Segment Start: AVAILABLE DATA

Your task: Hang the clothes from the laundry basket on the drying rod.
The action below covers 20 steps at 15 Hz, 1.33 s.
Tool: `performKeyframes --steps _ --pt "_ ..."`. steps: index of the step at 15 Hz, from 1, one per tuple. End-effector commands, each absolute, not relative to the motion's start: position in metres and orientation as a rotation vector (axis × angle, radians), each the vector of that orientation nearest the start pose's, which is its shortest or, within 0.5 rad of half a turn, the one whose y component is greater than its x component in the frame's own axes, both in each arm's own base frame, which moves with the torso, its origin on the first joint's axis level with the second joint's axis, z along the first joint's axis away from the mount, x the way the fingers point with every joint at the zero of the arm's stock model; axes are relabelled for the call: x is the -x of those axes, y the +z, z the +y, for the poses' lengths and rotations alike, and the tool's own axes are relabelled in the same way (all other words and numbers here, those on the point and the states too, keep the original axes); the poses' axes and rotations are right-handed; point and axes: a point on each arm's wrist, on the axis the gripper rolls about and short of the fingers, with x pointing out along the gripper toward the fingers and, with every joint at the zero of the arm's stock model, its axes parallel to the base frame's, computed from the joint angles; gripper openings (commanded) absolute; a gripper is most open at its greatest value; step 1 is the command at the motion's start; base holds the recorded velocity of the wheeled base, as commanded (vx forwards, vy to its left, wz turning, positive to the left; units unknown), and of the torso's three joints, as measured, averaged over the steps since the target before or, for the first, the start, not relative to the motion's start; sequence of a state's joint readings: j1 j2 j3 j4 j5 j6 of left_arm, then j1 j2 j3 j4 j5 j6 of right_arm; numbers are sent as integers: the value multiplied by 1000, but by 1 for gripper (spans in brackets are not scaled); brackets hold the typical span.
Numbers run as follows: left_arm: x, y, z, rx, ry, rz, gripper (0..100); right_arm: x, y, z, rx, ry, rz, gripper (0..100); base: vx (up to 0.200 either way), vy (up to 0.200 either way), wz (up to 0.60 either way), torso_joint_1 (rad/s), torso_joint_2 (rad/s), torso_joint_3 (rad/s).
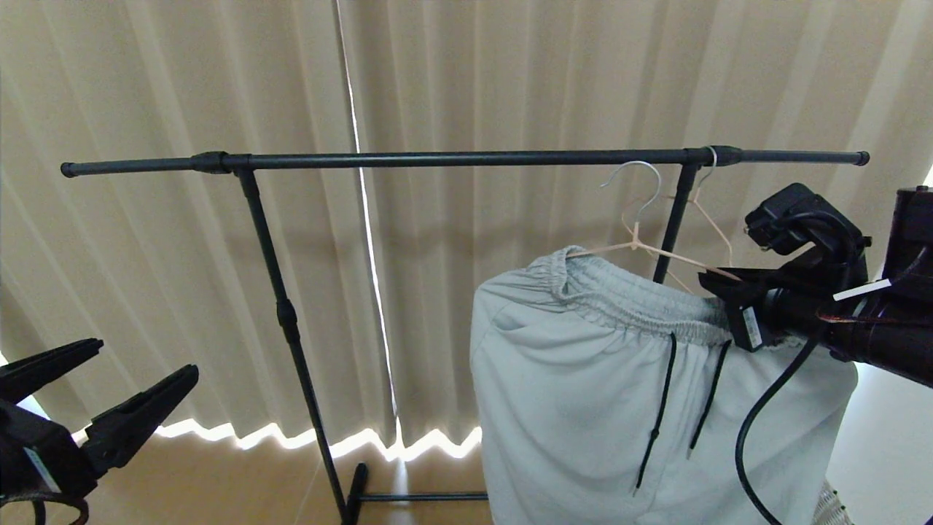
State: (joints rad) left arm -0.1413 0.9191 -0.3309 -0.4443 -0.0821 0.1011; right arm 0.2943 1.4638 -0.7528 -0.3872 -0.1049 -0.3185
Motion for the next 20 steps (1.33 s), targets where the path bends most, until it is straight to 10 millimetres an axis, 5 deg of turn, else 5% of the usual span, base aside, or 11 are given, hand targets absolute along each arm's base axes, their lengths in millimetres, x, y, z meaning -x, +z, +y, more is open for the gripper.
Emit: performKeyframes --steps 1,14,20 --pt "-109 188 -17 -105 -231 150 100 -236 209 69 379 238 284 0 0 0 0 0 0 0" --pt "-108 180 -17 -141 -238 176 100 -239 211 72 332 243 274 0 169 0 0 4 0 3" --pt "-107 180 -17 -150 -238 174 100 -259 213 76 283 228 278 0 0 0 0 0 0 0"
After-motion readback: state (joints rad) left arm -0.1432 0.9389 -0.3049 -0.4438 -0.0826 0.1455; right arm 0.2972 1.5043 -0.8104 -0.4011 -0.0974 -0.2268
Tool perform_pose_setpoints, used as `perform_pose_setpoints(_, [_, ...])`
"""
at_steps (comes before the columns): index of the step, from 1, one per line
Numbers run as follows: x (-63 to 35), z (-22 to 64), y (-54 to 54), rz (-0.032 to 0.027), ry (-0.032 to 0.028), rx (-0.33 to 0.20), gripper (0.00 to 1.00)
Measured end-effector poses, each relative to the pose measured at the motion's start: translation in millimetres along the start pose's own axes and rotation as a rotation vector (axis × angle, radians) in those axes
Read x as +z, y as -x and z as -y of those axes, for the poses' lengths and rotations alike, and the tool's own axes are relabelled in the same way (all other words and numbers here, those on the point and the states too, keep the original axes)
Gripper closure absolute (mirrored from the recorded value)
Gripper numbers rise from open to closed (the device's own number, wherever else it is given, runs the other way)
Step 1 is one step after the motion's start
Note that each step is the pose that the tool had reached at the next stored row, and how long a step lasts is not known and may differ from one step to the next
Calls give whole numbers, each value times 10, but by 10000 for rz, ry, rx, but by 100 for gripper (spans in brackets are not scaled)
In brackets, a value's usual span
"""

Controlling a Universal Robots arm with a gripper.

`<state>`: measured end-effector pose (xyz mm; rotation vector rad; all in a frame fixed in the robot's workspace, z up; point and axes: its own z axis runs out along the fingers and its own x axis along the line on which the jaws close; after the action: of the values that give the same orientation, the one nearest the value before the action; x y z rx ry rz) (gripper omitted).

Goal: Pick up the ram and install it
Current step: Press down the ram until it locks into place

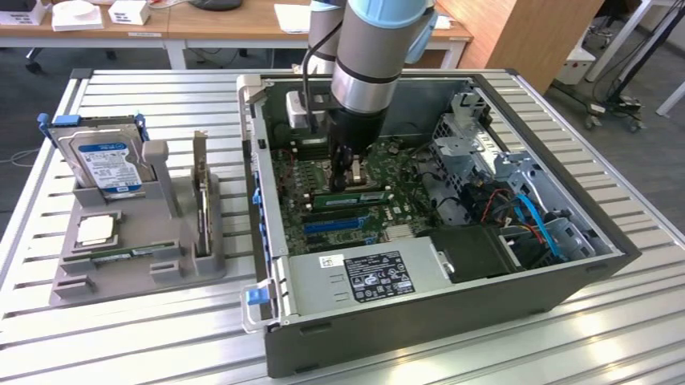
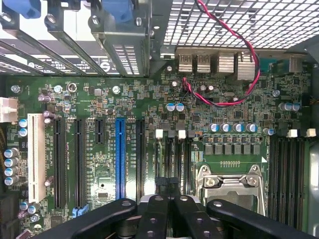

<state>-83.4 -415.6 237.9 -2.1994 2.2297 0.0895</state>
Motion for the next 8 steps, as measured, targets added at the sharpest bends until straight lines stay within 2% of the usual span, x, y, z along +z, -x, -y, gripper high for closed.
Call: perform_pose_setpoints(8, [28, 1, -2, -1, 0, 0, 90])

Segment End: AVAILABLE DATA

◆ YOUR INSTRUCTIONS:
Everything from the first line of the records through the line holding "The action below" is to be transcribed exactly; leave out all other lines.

◆ WRITTEN ANSWER:
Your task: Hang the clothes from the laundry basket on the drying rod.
The action below covers 20 steps at 15 Hz, 1.33 s.

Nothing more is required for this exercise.